Once you reach the line holding "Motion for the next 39", write out that line and every later one exactly, ending with the last line of the data; write nothing else.

----- DATASET EXTRACT

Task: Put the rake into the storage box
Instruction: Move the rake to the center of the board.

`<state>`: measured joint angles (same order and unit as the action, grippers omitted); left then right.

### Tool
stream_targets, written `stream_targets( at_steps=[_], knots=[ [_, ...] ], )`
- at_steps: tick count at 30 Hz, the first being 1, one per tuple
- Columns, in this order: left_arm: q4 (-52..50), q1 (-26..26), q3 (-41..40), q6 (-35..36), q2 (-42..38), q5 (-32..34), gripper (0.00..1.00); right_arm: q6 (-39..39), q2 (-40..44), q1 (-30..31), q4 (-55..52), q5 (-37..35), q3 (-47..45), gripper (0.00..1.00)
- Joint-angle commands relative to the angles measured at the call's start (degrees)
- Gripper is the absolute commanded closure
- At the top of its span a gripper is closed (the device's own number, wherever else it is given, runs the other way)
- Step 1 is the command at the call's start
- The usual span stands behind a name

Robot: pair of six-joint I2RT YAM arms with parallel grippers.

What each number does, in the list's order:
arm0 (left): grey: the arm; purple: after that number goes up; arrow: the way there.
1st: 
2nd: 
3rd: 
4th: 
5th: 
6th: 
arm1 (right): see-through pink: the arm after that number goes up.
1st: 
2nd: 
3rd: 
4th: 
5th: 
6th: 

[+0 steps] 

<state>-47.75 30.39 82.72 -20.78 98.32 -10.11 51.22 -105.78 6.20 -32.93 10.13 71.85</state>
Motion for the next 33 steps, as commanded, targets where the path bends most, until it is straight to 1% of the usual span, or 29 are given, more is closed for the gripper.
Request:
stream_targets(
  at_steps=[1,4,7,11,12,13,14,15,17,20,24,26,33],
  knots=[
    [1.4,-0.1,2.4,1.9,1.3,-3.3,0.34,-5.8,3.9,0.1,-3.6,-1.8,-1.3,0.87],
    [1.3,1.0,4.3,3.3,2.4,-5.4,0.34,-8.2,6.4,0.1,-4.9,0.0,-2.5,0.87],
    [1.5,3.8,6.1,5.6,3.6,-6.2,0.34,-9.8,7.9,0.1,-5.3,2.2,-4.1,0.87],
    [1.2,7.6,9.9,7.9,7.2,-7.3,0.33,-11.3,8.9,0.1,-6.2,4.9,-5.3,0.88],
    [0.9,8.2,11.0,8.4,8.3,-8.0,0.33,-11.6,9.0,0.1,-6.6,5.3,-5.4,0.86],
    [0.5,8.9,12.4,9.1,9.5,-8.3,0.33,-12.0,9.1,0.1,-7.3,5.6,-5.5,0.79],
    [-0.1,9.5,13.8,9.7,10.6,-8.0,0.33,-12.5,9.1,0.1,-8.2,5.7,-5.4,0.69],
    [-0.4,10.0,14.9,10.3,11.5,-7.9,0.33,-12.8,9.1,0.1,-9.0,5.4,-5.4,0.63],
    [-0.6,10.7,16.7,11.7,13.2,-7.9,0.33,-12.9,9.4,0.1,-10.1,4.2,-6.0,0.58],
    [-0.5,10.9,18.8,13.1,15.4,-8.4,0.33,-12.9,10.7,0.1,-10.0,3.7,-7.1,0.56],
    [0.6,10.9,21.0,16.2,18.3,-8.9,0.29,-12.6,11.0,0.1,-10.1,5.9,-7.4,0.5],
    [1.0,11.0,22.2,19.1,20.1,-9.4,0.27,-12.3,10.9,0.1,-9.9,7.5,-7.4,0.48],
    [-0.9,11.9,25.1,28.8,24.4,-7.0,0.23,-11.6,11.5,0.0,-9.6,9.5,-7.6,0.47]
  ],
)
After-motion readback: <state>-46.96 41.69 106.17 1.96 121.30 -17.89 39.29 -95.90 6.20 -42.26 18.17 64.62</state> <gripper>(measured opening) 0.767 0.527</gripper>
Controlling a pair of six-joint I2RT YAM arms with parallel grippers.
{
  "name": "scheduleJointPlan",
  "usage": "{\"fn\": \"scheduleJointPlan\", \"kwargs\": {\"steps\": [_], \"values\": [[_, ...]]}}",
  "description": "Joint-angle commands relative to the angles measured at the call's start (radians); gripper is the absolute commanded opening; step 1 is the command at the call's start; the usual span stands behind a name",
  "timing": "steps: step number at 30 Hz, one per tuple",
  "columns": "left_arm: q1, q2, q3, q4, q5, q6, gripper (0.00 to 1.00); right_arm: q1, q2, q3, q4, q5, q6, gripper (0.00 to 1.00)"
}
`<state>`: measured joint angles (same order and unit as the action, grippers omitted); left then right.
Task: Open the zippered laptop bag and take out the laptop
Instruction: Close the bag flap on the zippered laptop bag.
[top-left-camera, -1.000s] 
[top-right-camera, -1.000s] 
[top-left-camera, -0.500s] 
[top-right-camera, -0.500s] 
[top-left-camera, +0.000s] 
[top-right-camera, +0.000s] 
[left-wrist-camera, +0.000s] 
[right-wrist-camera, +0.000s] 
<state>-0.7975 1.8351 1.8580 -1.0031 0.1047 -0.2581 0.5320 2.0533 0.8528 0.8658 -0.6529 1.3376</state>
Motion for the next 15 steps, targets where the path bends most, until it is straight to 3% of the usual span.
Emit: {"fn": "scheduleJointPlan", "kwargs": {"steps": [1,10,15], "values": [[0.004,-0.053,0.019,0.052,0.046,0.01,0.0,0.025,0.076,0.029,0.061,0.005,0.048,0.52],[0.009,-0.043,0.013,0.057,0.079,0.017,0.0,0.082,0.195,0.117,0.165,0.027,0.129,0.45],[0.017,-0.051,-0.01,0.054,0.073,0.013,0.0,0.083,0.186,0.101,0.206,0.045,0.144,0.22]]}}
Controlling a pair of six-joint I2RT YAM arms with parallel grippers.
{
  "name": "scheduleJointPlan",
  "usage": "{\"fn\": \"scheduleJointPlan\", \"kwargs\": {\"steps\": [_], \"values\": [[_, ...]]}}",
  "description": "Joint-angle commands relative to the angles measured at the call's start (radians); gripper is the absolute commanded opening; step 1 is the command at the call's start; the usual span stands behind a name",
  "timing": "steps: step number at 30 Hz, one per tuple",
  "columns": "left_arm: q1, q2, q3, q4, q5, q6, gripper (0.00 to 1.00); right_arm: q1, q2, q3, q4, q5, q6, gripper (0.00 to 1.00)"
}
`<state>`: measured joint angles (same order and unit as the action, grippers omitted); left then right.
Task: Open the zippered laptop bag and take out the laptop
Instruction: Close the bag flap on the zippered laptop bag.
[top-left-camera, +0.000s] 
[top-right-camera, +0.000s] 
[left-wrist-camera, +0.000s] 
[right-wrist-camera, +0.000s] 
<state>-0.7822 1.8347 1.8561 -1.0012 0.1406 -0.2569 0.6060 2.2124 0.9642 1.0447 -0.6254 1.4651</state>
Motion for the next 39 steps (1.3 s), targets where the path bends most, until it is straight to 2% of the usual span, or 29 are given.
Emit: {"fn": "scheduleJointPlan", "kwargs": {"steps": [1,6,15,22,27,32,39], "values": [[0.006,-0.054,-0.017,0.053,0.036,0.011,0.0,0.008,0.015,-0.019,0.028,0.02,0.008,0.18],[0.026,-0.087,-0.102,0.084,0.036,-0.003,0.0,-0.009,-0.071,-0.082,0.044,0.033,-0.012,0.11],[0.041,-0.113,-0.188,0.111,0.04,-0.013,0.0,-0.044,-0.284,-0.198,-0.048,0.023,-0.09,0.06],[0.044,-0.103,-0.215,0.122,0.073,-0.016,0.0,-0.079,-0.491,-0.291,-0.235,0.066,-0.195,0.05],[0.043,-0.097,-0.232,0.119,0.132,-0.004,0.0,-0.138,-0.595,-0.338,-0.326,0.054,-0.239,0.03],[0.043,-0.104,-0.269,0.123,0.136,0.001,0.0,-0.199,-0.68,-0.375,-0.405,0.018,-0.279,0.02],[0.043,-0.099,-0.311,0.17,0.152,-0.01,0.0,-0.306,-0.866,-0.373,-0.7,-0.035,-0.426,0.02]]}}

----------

RESULT FOR THIS TASK ▸
Motion for the next 39 steps (1.3 s), targets where the path bends most, until it is straight to 2% of the usual span, or 29 are given.
Emit: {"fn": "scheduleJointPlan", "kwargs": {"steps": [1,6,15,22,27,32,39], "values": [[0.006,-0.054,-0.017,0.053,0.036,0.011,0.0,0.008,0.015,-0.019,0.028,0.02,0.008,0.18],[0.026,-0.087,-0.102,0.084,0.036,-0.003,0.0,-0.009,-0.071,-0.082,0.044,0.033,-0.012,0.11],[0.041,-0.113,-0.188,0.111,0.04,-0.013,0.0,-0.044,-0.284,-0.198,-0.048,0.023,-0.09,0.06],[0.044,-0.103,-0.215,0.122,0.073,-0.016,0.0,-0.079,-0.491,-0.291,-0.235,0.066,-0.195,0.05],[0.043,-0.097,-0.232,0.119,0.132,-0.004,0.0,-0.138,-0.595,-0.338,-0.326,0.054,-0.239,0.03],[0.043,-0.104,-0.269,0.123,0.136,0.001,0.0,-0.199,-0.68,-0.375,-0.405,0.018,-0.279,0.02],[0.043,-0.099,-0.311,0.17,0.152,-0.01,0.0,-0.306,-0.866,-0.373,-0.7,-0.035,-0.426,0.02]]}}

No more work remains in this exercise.